Le Néerlando-marocain a veiller à concilier son travail et sa formation en parralèle. «Depuis 1995, je travaillais en journée et j’étudiais le soir. Je devais gérer mon temps pour consacrer les weekends à ma petite famille, les vacances à mes voyages au Maroc,… Tout doit être programmé. Je me suis marié en 2000 et en 2003, ma première fille était née», nous confie ce père de quatre filles.

Persévérance, gestion et détermination

Mostapha Nazih a également su trouver le temps pour venir en aide à la communauté musulmane installée dans sa région. Président depuis cinq ans, d’une association musulmane, il assiste à ses réunions et couvre ses activités dont la gestion d’une mosquée et des programmes pour les jeunes, les femmes et le sport.

Alors qu’il a assisté à des changements de la société néerlandaise et ses rapports avec l’immigration, le Néerlando-marocain rappelle que «les premiers immigrés marocains occupaient de petits emplois». «Deux générations plus tard, des enfants étaient nés ici et tout avait commencé à changer. Aujourd’hui, les Marocains sont partout et dans plusieurs domaines. Le changement est palpable alors que nous avons des ingénieurs marocains, des médecins, des avocats,…», ajoute-t-il.

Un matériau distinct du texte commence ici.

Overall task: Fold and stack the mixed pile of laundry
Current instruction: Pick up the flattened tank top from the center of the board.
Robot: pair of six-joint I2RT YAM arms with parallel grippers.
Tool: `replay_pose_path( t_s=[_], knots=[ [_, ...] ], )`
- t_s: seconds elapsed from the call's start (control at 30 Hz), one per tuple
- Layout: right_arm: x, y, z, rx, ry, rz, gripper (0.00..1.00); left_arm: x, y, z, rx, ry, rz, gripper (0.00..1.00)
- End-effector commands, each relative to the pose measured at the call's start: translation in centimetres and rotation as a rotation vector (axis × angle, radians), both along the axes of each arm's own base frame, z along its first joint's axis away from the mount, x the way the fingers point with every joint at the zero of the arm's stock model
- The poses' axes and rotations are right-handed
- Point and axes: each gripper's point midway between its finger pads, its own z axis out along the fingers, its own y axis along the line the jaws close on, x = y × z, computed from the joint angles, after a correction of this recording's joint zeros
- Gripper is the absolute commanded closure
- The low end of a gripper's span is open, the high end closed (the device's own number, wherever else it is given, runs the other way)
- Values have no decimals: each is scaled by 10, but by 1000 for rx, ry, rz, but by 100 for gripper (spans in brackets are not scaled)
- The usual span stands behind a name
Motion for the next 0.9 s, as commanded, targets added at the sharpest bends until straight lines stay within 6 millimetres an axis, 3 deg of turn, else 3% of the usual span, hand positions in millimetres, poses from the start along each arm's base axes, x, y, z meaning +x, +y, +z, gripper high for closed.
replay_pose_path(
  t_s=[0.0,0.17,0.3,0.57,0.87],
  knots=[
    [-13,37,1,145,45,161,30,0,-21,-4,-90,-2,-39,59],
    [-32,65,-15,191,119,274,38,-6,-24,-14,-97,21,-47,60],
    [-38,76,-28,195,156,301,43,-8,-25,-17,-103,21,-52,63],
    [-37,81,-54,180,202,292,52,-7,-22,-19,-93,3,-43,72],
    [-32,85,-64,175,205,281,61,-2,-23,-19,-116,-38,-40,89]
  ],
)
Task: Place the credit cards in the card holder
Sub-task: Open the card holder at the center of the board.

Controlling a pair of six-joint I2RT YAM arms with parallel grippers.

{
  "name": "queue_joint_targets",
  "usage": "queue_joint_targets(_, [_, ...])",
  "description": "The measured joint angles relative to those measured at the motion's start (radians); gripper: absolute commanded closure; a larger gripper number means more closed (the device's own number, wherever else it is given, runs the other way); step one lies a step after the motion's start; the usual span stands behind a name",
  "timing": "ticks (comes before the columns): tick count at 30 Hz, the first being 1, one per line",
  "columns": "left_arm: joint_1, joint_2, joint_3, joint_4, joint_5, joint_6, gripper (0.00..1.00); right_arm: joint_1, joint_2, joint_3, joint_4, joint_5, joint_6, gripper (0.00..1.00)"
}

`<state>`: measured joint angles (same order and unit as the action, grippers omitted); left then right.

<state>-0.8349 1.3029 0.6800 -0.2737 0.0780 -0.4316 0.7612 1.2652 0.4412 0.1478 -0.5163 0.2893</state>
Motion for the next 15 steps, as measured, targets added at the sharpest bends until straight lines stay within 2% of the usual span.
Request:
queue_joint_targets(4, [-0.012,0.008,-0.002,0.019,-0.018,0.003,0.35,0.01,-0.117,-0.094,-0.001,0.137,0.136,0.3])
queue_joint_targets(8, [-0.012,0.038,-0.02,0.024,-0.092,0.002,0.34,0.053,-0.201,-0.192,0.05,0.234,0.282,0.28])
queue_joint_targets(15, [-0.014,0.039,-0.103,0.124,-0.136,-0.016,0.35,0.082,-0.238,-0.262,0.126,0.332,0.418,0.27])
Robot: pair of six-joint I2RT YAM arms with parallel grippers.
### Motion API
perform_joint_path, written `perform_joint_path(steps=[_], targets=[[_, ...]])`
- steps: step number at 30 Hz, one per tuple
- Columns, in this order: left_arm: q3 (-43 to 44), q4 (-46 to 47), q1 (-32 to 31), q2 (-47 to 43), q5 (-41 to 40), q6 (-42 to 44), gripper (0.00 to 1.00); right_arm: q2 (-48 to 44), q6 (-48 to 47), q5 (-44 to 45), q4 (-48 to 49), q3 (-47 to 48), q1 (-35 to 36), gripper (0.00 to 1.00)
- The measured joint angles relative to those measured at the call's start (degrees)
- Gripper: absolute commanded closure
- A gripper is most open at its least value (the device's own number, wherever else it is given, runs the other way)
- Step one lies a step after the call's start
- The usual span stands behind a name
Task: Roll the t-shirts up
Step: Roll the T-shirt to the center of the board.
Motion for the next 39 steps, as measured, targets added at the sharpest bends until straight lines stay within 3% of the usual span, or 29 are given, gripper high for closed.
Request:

«Je pense que ceux qui travaillent et ont de l’ambition, s’intègrent facilement au sein de la société néerlandaise et cette intégration se fait tout en restant musulman et Marocain. On n’est pas appelé à choisir soit d’être Néerlandais ou Marocains, car on peut être les deux en même temps. Que vous soyez colonel ou gardien, vous restez toujours un Marocain.»

Mostapha Nazih

Le Néerlando-marocain, qui se rend deux fois par an au Maroc, ne manque pas de souligner que plusieurs de ses qualités puisent dans son éducation et sa religion. «J’ai grandi dans une famille nombreuse et notre maison était tout le temps pleine. Il fallait apprendre comment gérer et comment se comporter. Aujourd’hui, j’applique les mêmes principes avec mes collaborateurs. Certains sont impressionnés. Ma devise est qu’il faut traiter les gens de la même façon qu'on aimerait être traité», conclut-il.